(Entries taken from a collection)
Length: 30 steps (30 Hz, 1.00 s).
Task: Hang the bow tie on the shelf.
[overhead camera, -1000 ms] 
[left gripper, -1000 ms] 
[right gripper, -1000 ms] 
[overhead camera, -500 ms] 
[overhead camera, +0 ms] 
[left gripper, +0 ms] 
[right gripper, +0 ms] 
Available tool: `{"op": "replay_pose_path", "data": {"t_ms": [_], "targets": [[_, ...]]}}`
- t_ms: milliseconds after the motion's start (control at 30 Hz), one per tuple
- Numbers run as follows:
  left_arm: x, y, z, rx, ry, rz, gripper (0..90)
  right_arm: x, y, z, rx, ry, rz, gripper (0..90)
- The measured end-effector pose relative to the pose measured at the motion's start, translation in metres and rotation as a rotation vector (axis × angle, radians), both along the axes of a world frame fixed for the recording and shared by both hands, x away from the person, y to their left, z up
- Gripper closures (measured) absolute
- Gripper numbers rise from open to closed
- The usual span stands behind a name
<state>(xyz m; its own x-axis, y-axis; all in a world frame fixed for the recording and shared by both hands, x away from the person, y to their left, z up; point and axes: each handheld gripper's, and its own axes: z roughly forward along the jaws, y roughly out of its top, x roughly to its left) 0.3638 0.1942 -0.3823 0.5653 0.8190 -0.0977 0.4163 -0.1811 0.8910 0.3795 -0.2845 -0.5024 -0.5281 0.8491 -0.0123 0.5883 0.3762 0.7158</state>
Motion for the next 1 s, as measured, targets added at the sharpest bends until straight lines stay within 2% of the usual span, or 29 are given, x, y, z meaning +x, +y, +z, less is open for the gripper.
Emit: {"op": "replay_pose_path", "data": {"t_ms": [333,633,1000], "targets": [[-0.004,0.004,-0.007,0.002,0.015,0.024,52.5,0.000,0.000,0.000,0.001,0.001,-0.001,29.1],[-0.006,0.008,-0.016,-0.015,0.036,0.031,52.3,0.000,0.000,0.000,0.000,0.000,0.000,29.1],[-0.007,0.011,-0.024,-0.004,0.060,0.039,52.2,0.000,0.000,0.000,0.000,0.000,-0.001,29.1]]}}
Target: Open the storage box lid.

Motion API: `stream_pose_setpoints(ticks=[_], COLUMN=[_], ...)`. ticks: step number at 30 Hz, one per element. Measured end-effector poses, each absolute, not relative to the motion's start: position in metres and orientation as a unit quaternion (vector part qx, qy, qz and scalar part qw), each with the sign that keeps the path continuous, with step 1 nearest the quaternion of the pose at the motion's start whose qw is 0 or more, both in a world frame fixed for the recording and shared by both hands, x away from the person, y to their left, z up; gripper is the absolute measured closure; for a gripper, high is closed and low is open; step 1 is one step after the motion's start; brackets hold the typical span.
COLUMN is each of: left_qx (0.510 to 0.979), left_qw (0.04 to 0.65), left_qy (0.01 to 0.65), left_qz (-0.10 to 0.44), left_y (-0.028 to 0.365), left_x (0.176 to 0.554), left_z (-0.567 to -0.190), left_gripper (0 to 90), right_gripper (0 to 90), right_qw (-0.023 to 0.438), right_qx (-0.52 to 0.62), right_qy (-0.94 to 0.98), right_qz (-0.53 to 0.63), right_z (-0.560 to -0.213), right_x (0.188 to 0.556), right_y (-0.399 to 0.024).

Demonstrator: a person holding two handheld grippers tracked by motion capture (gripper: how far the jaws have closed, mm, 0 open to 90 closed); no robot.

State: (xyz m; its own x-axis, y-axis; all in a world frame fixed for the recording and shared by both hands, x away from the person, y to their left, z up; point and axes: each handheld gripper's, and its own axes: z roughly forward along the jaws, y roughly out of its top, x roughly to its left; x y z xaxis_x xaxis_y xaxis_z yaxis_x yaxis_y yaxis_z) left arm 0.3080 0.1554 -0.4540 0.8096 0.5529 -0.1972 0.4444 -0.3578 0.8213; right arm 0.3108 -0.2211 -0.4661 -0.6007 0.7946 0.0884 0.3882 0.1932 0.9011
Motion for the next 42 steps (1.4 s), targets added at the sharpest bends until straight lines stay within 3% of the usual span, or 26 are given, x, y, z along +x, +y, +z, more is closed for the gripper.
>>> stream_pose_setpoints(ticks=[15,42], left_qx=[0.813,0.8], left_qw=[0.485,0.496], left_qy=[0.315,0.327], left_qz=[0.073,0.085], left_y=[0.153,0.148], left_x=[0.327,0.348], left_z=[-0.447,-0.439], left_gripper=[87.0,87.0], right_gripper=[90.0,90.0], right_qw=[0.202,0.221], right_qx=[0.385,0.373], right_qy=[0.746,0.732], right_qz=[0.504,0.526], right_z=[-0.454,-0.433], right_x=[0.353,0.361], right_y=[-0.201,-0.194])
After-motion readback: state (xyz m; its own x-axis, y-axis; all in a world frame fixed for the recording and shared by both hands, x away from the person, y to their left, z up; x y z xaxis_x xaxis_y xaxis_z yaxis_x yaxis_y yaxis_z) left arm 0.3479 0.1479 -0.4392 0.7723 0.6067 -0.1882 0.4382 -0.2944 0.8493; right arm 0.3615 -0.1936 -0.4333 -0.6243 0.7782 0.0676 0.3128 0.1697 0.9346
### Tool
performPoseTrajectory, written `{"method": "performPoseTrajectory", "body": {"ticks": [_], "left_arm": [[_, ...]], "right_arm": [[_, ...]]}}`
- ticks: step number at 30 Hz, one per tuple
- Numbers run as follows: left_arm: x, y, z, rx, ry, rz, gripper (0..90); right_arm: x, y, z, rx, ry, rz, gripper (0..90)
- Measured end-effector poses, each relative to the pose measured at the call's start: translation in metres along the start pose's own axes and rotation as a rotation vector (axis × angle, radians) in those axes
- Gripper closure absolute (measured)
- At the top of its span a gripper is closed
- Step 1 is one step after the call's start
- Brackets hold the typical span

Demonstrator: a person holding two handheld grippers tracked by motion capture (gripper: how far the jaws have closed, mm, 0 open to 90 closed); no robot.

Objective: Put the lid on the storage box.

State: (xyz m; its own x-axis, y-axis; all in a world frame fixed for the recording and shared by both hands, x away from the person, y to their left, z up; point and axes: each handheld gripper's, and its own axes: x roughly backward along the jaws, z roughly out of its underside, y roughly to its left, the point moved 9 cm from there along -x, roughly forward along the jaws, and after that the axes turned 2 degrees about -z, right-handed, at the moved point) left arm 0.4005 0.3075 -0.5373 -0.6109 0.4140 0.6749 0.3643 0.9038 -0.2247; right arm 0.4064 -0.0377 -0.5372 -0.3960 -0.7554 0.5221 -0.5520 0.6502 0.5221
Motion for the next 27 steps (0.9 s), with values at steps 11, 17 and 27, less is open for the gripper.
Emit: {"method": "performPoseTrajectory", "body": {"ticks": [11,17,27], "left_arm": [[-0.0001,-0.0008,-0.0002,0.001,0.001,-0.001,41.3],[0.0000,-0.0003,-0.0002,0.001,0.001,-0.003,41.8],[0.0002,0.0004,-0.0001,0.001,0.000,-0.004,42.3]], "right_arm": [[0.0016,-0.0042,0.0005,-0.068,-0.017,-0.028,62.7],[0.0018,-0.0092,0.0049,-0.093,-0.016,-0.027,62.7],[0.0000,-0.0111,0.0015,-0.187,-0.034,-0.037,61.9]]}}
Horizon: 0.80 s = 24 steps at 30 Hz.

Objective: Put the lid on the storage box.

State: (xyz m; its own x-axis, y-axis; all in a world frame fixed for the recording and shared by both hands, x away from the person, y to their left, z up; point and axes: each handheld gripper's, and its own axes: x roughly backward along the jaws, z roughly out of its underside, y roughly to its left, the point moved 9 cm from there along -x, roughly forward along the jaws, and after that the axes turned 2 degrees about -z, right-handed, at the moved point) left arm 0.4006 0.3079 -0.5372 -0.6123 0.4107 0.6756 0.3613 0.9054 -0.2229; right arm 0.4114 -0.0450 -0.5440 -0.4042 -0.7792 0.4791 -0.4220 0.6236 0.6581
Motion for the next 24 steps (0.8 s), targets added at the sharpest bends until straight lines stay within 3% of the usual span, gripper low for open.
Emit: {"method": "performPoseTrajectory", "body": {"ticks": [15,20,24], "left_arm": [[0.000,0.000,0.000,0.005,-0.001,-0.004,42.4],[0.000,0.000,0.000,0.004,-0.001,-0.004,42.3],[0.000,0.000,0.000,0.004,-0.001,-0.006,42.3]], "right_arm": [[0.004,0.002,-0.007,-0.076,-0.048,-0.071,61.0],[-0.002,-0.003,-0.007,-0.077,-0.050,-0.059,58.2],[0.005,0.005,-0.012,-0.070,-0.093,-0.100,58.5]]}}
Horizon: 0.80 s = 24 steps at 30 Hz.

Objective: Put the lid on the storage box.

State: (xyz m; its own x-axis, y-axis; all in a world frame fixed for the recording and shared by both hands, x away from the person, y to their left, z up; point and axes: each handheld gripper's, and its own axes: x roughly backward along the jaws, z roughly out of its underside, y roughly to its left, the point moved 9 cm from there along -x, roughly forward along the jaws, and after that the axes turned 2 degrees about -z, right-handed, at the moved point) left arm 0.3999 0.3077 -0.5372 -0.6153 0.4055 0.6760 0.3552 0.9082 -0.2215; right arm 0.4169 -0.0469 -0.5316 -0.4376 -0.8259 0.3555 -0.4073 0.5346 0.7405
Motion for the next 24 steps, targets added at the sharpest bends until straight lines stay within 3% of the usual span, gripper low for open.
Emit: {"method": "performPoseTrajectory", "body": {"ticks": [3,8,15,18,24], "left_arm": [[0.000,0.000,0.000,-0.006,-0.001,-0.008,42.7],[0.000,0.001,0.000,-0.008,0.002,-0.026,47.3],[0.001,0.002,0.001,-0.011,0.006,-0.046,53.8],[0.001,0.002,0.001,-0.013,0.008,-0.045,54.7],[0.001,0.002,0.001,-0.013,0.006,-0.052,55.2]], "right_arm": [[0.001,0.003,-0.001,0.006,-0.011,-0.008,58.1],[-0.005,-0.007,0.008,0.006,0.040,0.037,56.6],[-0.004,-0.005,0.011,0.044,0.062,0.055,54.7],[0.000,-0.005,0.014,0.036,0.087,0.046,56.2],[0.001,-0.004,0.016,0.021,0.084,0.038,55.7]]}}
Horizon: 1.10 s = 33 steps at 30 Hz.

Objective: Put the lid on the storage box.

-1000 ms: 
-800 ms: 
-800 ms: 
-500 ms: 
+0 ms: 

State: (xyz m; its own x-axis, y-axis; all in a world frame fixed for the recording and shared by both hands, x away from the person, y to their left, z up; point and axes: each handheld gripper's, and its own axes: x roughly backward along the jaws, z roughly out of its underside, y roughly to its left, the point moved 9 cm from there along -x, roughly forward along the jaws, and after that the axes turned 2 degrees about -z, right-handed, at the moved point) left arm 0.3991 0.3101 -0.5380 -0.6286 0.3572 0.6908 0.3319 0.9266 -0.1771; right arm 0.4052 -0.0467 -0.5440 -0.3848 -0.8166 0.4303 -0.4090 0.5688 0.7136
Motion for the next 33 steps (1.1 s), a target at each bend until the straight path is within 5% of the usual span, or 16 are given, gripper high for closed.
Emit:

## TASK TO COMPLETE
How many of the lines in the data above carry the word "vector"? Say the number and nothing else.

## RESPONSE FOR THIS EXERCISE
3